L’operazione di filtraggio si divide in due momenti fondamentali: il filtraggio meccanico e quello biologico.

Durante il filtraggio meccanico, l’acqua viene spinta ad attraversare materiali di diversa granulometria, che trattengono le impurità; i materiali vanno disposti in maniera crescente, quindi dalla grana più larga a quella più fitta. Il primo materiale è in genere spugna, mentre il secondo lana di perlon, o delle apposite sferette di plastica atossica.

Passando attraverso questi materiali, l’acqua tenderà anche a rallentare la velocità, preparandosi così alla fase del filtraggio biologico, che deve avvenire più lentamente.

Scopo del filtraggio biologico è quello di depurare l’acqua dai cataboliti tossici per piante e animali, servendosi dell’attività di microrganismi di natura batterica; vengono quindi inseriti nel secondo scomparto quei materiali che ben si prestano a diventare substrato per batteri, come ad esempio i cannolicchi in ceramica. Compito di queste colonie di batteri sarà trasformare in innocue sostanze altrimenti tossiche.

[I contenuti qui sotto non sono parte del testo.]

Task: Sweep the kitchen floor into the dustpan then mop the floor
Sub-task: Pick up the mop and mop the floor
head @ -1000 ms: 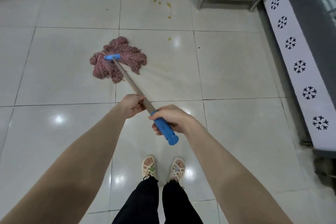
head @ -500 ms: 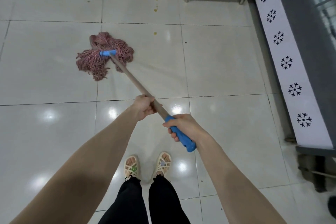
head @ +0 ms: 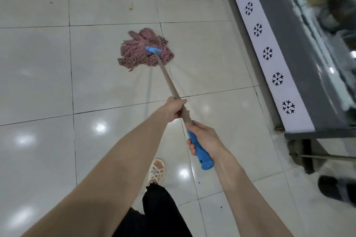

Filtro Esterno Acquario: Manutenzione del filtro esterno

Dato che trattiene lo sporco, il filtro tende di tanto in tanto ad intasarsi, e in questi casi va immediatamente ripulito; se il filtro è ostruito, infatti, non solo si annulla l’azione filtrante dello strumento, ma si possono anche causare seri danni alla pompa dell’acquario (che finirebbe per girare a vuoto).

La pulizia va però iniziata solo dopo aver staccato le prese e a pompe ferme, e va effettuata nel modo corretto. Deve essere il meno invasiva possibile: i materiali vanno infatti risciacquati utilizzando la stessa acqua dell’acquario, e non semplice acqua di rubinetto. Quest’operazione diventa fondamentale soprattutto quando si sciacquano i materiali del filtro biologico, poiché lavarli in acqua di rubinetto causerebbe la distruzione delle colonie di batteri.

La pulizia del filtro va comunque effettuata solo quando strettamente necessaria, e non troppo di frequente. E’ buona norma, infine, non sciacquare i materiali filtranti tutti insieme, ma ripulirli uno alla volta, a cadenza regolare.